For chucking you into your toy box at the end of the day, full of despise because I had told my son to do so, yet of course he ran away with some pathetic excuse.
For stepping on you and wincing in pain, cursing and shrieking sometimes at the top of my voice. I used to trip over my husband’s shoes, now I’m trippin’ over you. And No, I am not channeling some Ne-Yo song lyric here…
For selling you off, or worse- simply giving you away for free to others. Baby Z is just not interested in you anymore.
For having thoughts about throwing you all out so as to dwell in my perfect adult and toy-free space. You are being rather selfish, don’t you think, taking over all the rooms in this house?
I am sorry.
I am sorry for all the things I put you through, on a daily basis, and why most of the time you seem to be more my foe than friend. Yet, even after all the torture I put you through, know this my dear ones. As long as my son demands, I will never stop Buying you. Acquiring you. Receiving you. You are forever around and our love-hate relationship will go on for years to come. Not just in my household, but also in my son’s and his children’s too, and so on and so forth. I just can’t get bloody rid of you.

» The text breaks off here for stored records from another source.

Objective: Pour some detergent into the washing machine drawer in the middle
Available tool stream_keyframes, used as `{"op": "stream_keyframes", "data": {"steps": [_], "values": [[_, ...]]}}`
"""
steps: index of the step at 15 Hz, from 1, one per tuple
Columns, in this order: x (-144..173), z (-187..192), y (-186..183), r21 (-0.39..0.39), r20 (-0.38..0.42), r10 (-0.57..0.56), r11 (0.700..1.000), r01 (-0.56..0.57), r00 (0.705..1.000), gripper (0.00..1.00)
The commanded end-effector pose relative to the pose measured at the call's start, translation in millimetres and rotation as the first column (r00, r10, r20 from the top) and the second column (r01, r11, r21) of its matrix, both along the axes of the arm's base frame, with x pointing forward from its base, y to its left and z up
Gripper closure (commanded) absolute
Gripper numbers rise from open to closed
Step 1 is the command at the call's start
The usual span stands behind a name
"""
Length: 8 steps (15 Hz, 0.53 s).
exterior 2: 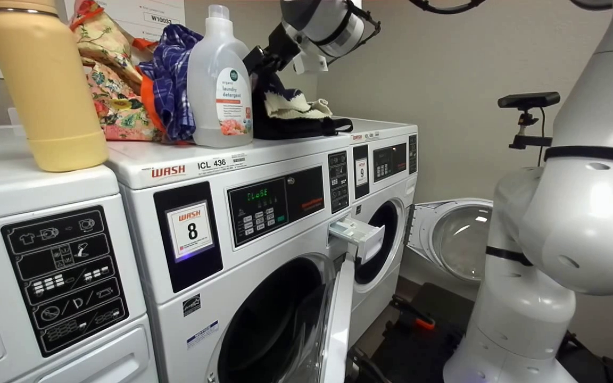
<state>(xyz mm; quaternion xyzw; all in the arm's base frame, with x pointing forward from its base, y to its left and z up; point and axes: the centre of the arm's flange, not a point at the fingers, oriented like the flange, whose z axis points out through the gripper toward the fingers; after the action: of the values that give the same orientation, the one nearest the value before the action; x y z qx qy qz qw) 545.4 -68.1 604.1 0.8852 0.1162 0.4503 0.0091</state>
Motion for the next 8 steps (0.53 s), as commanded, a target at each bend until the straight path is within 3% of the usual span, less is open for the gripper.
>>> {"op": "stream_keyframes", "data": {"steps": [1,5,6,8], "values": [[23.1,2.8,-3.8,0.015,0.010,0.049,0.999,-0.049,0.999,0.00],[29.6,1.8,-4.4,0.045,0.021,0.093,0.995,-0.093,0.995,0.00],[30.5,1.2,-5.5,0.052,0.027,0.098,0.994,-0.099,0.995,0.25],[30.5,-0.2,-8.1,0.065,0.033,0.118,0.991,-0.120,0.992,0.34]]}}
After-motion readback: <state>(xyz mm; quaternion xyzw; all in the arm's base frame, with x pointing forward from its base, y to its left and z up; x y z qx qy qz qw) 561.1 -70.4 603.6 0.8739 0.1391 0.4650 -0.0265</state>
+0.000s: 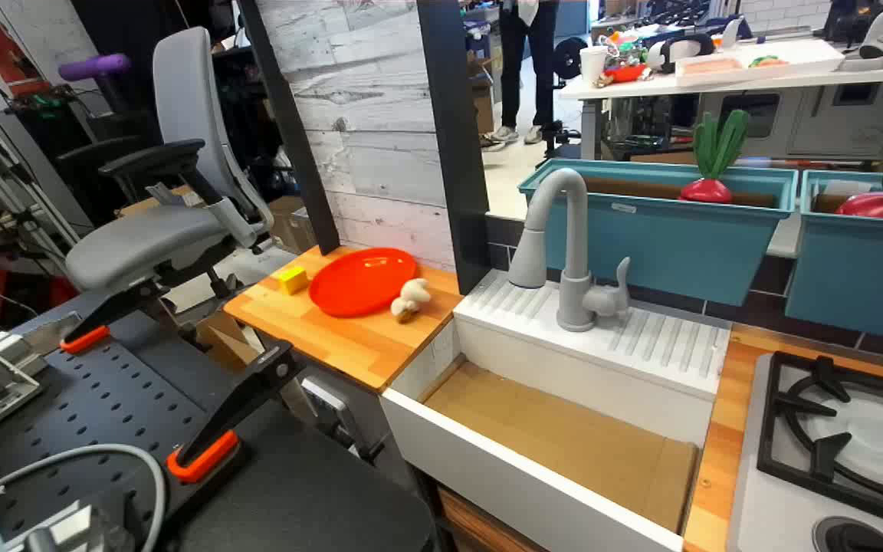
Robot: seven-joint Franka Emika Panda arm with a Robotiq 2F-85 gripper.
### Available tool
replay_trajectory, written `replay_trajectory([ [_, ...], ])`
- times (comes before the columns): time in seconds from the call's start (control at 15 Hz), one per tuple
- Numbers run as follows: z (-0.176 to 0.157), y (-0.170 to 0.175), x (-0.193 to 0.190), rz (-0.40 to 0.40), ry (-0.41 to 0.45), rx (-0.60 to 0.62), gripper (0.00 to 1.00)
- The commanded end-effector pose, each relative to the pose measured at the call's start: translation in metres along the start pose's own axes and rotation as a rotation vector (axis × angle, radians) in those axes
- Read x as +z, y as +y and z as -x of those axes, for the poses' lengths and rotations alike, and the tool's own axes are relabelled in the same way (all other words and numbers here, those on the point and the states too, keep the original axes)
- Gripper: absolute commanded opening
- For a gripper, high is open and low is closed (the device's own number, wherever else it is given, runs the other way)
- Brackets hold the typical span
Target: Pick up the plush toy on the right and put it on the left side of the counter
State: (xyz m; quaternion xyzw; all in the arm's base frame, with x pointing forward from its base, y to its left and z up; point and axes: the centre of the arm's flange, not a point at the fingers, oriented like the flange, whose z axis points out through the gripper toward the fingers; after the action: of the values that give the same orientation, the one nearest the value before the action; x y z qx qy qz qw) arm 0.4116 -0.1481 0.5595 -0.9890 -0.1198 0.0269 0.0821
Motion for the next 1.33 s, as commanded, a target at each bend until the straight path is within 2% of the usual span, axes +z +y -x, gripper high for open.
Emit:
replay_trajectory([
  [0.0,0.000,0.000,0.000,0.000,0.000,0.000,1.00],
  [0.93,0.000,0.000,0.000,0.000,0.000,0.000,1.00],
  [1.27,-0.029,-0.004,0.033,0.040,0.014,0.023,1.00],
])
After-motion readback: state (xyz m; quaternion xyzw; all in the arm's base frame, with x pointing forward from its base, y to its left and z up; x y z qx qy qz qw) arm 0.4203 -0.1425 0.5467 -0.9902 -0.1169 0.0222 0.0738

Do you have similar woes as me when it comes to toys? Feel free to share your thoughts (or apology) in the comments section below. Thanks!
Comments
I think toys are used to all this abuse! But seriously, I find them in every corner of the house.
Haha yes, they take over our homes and lives don’t they!!
Ha ha! Such a cute post. And so timely too – I did a ‘spring cleaning’ of our toy cupboard just this morning.
Haha thanks! These toys just get everywhere!
Sooo cute. Imagine the world without toys.
haha, yes, the world would be a very empty place, and living rooms would be sparkling clean!!